Data entries:
###
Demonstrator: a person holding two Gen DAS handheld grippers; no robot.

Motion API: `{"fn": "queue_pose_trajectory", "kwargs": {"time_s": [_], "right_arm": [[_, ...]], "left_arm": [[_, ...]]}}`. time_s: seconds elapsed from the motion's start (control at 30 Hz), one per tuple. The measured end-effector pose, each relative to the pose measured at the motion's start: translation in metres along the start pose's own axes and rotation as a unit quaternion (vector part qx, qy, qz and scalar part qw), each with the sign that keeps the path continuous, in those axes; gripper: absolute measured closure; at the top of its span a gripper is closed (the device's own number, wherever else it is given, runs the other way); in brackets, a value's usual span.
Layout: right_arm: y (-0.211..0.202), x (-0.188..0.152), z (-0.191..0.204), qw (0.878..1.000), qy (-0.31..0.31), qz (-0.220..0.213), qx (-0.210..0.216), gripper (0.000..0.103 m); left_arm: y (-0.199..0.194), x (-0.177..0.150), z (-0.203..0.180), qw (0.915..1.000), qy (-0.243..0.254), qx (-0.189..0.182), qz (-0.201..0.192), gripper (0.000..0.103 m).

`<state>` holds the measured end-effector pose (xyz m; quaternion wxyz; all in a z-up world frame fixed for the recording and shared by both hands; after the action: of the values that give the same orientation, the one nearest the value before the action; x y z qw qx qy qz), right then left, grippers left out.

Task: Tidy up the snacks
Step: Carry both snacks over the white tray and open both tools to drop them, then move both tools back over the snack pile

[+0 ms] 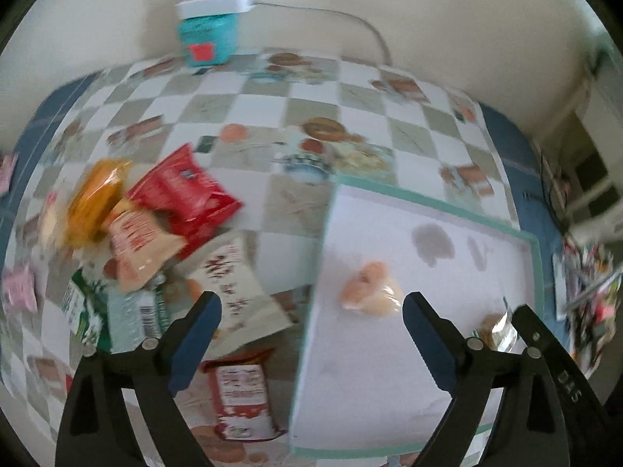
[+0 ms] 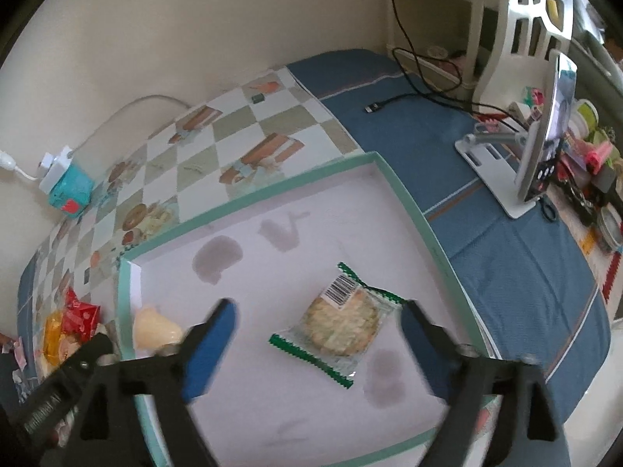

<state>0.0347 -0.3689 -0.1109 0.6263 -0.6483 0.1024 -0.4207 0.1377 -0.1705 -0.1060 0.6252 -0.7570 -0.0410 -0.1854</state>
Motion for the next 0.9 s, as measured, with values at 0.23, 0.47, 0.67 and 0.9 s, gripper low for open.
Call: {"fn": "queue_pose_trajectory", "kwargs": {"time_s": [0.23,0.47,0.67,0.9], "right_arm": [[-0.009,-0.001,0.016,1.0,-0.023,-0.011,0.009,0.0],[-0.017,-0.006,0.031,0.999,-0.047,-0.02,0.006,0.0],[-0.02,-0.015,0.046,0.998,-0.063,-0.017,0.018,0.0],[-0.032,-0.021,0.064,0.997,-0.054,-0.031,0.05,0.0]], "left_arm": [[-0.015,0.0,0.043,0.9984,-0.054,-0.002,-0.014,0.008],[-0.028,-0.003,0.071,0.9956,-0.09,-0.014,-0.021,0.007],[-0.037,-0.005,0.1,0.9903,-0.135,-0.026,-0.019,0.007],[-0.046,-0.006,0.142,0.9886,-0.146,0.032,-0.023,0.007]]}}
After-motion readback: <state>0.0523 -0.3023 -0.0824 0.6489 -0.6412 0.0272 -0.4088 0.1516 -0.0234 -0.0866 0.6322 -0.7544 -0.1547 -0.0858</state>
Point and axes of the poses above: each gripper's, at about its wrist camera, not at the fingertips, and y roughly the way its jaws point, z to its left, x to its top, the point moved 7 cm from there along y, roughly the way its jaws point, and after that the axes turned 2 degrees about z, right-handed, at the moved point
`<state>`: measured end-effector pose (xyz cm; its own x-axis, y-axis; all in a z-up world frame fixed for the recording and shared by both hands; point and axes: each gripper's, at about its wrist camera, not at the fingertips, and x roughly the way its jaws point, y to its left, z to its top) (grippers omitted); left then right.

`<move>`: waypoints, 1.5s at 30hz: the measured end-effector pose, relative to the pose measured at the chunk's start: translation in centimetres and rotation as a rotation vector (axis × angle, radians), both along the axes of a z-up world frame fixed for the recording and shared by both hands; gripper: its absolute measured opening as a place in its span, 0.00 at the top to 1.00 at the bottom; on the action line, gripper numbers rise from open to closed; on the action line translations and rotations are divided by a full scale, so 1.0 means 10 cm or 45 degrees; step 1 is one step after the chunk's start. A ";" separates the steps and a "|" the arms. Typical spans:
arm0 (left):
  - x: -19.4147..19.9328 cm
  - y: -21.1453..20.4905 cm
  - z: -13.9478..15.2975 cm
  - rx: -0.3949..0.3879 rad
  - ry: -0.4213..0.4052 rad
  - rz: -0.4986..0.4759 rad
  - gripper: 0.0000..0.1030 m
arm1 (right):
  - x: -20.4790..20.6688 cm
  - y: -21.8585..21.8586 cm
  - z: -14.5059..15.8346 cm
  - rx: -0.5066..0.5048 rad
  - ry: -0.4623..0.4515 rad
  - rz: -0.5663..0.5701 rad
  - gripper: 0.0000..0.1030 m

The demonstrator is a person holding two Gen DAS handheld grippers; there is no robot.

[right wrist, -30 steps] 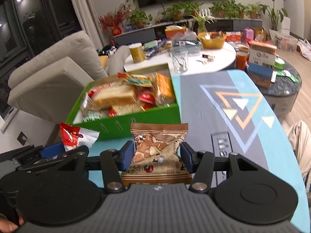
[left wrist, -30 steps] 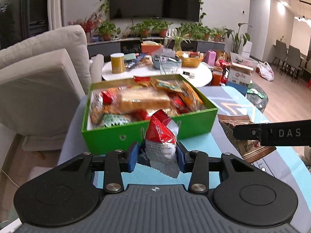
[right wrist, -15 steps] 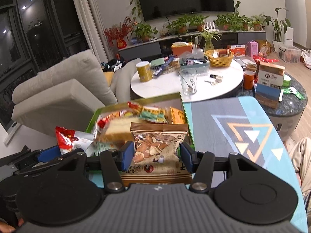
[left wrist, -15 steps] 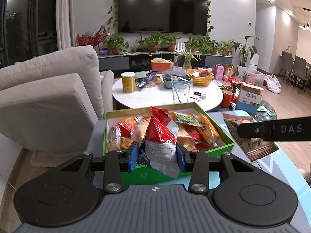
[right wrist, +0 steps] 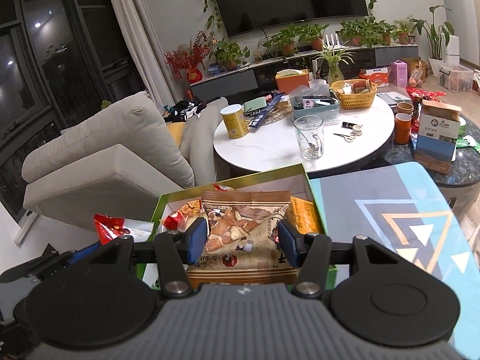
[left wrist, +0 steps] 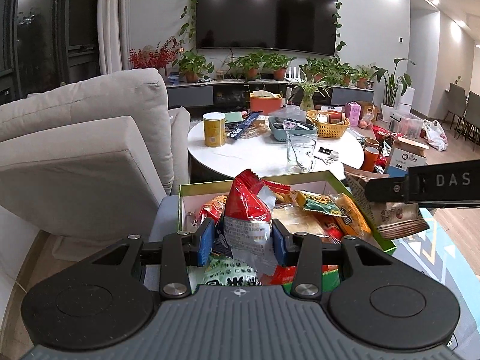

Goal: Organize snacks
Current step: 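Carry the nut bag and red-white snack over the green box, then lower both snacks into the green box and open both grippers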

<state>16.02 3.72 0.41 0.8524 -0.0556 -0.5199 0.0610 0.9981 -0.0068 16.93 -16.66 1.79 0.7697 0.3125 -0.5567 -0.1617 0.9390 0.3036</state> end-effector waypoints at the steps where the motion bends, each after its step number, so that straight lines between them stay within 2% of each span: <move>1: 0.03 0.00 -0.01 0.001 0.001 -0.005 0.63 | 0.03 0.01 -0.01 0.006 0.004 0.000 0.38; 11: 0.26 -0.01 -0.15 0.001 0.019 -0.039 0.63 | 0.27 0.07 -0.15 0.010 0.035 0.001 0.38; 24: 0.45 0.03 -0.36 0.002 0.077 -0.007 0.63 | 0.40 0.09 -0.34 0.017 0.096 0.000 0.38; 45: 0.40 0.05 -0.40 0.003 0.066 0.022 0.58 | 0.38 0.13 -0.44 -0.022 0.130 -0.002 0.38</move>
<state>19.98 4.17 -3.62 0.8251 -0.0399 -0.5636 0.0435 0.9990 -0.0069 20.76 -15.33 -2.62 0.7092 0.3011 -0.6375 -0.1290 0.9444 0.3025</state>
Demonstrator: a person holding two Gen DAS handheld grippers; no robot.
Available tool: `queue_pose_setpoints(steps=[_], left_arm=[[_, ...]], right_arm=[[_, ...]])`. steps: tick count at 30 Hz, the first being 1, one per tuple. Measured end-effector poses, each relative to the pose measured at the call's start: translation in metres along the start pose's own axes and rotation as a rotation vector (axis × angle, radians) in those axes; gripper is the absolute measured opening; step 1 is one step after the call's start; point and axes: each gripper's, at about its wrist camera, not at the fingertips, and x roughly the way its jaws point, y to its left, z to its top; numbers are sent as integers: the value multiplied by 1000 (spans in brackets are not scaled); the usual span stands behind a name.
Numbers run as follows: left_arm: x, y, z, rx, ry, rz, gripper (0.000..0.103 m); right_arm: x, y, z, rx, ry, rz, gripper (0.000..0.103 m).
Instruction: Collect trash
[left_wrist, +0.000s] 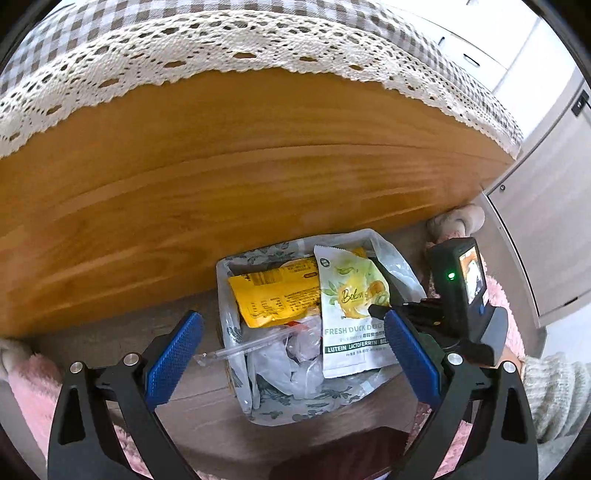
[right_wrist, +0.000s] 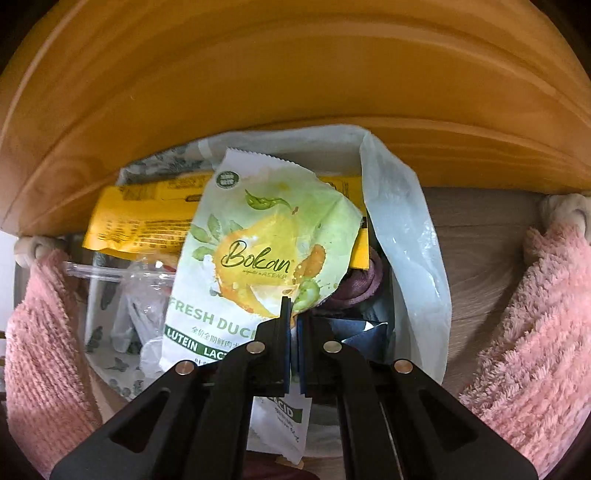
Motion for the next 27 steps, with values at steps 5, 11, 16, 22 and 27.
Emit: queue_pose_setpoints(steps=[5,11,16,22,27], left_arm=[[4,1,-4,-21,4,3,95],[7,-5,-11,-3,17,16,95],[22,-7,-15,-11,49,27,95],[25,-7,-19,-25,63,29,95],[23,-9,-21,-27,58,33,95]], right_arm=[[4,11,0,-34,2,-38,3],[-2,18,0,-44,-20,-49,6],[-10,15,1,-46,-19,-51,6],[-26,19,0,-49,-55,-45,28],[-43,24,-3,-68,-84,-56,54]])
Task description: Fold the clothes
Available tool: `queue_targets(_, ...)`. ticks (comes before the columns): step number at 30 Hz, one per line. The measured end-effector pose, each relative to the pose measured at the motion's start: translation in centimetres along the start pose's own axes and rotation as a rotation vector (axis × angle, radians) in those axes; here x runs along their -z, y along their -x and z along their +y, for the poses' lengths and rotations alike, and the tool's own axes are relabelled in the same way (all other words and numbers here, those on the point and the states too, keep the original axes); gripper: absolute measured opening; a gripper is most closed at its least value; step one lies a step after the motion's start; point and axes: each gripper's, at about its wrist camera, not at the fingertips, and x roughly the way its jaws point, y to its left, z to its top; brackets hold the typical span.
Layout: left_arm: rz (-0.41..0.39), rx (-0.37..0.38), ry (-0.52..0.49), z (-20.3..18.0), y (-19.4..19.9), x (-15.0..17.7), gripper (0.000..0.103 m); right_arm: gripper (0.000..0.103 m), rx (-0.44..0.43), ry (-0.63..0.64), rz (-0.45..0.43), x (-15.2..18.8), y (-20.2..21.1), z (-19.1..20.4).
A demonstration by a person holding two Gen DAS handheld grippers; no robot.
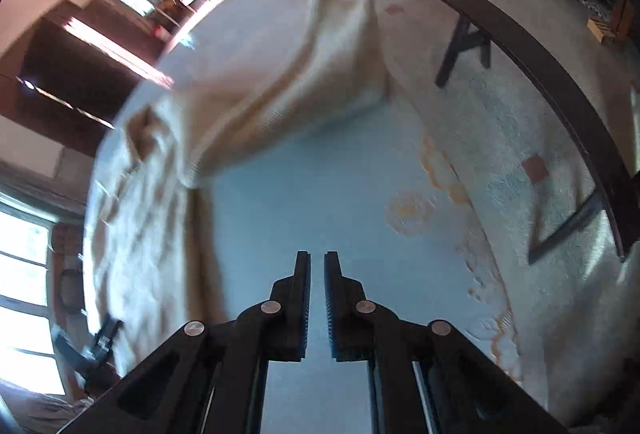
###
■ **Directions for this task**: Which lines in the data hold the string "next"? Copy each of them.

■ **Written response**:
Motion for the next 0.9 s, as measured, with values at 0.23, 0.47, 0.67 and 0.9 s, gripper low for open.
Motion for the next 27 steps, with values at steps 5, 11, 16, 22 and 27.

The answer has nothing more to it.